What I find fascinating is that Dave Dobson (and one of his commenters) had the exact opposite reaction.
Escape from Pulsar 7 was an entertaining challenge — not too arbitrary, and tough for (mostly) the right reasons. Maybe I’m just personally biased toward the science fiction side of things, but I had a lot more fun on the Pulsar 7 than in Howarth’s fantasy worlds.
I totally agree that this was better than the Arrow of Death games. Needed some of your tips there!
It’s easy to brush over such disparity with “it’s just subjective” and move on, but given how often my opinion has matched Mr. Dobson’s, it’s worth some thought about what’s going on. I don’t think it’s just because of being sci-fi. Studying his post, he had to use the walkthrough on three crucial parts:
I had to reference a walkthrough to learn that SMASH LOCKER (once the hammer has been found) is the way to access its contents.

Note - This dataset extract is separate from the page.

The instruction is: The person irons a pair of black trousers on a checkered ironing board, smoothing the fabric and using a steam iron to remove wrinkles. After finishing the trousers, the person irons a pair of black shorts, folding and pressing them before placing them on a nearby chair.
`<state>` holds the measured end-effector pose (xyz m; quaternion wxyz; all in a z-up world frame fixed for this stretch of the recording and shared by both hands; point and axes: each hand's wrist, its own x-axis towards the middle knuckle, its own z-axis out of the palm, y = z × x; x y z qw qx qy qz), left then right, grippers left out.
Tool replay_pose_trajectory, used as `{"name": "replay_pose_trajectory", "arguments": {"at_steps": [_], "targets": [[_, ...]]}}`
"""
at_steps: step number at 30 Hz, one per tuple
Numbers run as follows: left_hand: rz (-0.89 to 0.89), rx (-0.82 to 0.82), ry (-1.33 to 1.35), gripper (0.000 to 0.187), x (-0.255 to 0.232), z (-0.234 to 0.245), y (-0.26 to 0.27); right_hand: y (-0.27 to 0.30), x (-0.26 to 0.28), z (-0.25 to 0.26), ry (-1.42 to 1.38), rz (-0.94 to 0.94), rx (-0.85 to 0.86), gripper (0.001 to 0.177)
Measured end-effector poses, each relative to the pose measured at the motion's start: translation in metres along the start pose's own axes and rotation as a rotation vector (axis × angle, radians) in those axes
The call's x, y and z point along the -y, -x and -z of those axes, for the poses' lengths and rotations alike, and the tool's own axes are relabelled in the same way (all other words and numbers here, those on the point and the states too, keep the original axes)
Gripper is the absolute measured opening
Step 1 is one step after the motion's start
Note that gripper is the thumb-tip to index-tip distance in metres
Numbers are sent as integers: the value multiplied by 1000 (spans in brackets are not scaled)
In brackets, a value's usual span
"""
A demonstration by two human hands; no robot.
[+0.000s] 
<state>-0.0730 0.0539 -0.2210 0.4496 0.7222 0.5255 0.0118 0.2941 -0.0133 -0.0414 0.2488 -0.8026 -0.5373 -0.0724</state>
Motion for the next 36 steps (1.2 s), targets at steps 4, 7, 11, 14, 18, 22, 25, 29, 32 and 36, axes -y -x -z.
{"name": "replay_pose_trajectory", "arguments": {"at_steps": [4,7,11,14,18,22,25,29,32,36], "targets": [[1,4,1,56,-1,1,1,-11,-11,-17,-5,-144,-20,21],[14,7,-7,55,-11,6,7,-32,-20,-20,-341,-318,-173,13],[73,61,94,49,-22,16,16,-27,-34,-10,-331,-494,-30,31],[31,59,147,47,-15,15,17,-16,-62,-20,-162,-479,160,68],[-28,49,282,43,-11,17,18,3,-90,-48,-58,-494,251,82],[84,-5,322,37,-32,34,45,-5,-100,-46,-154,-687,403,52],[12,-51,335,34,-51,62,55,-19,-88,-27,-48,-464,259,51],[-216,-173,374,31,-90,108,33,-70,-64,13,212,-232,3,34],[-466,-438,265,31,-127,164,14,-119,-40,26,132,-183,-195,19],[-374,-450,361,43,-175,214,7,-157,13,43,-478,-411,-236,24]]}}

There are two points where we have to EXAMINE CEILING from a bunk to find somewhere new to go — I missed this entirely and needed a walkthrough nudge, as the first ceiling entrance I found was clearly visible.
I spent quite a bit of time in the Pulsar 7’s airlock trying to figure out how to keep myself from getting blasted into space. Even when I was wearing the space suit and magnetic boots, the result was always the same. A much-appreciated walkthrough informed me that there’s a secondary, well-hidden emergency airlock.
For the second moment in particular, not only did I not need to check a walkthrough, I found it enraging when I solved it. Is this a possibility where using a walkthrough makes a puzzle more palatable? I certainly have encountered games before where people have given thumbs-up but I long suspected that the thumbs-up is conditional on not lingering too long trying to figure things out. Perhaps Dobson was being more casual here about when to check hints and moved on as soon as the experience started to be trying.
Still, though, better than Arrow of Death Part II? That game featured a clever unfolding structure which overlapped, and had reasonable enough puzzles I made it all the way with no hints at all.
For the record, my current ranking is something like
Pulsar < Golden Baton < Arrow Part I < Time Machine < Arrow Part II
but maybe (as my final theory) some people are more immune to guess-the-verb troubles.

How could this location not make someone mad though?
for whatever it’s worth, “TURN” *is* apparently the correct verb for describing the lathe operation happening in this game (as in “wood turning”)
but for my money that just puts it in the column with Hezarin’s CHIMNEY for “extremely specific verbs you’re only likely to come up with if you’re a fully qualified mountaineer and/or lathe operator in real life”
At least it was easier to work out than chimney was!
As someone who would probably die horribly if he tried to do either of these things in real life, I have heard of turning on a lathe, and my reaction to Hezarin was “Chimney is a verb?”
The airlock thing sounds super infuriating though. Why are you being blasted into space? What is the point of the magnetic boots? And is the other exit just that you remove the captain’s panel and find a new tunnel to an airlock that’s safer for no reason? Yeesh.
Dale even pointed out all this and how he struggled. I don’t know how he was zen about it.
Frustration distills from your text, and for good reasons! That’s why I admire you for taking this endeavour, I wouldn’t have what it takes, even though I can appreciate the archeological evolution interest.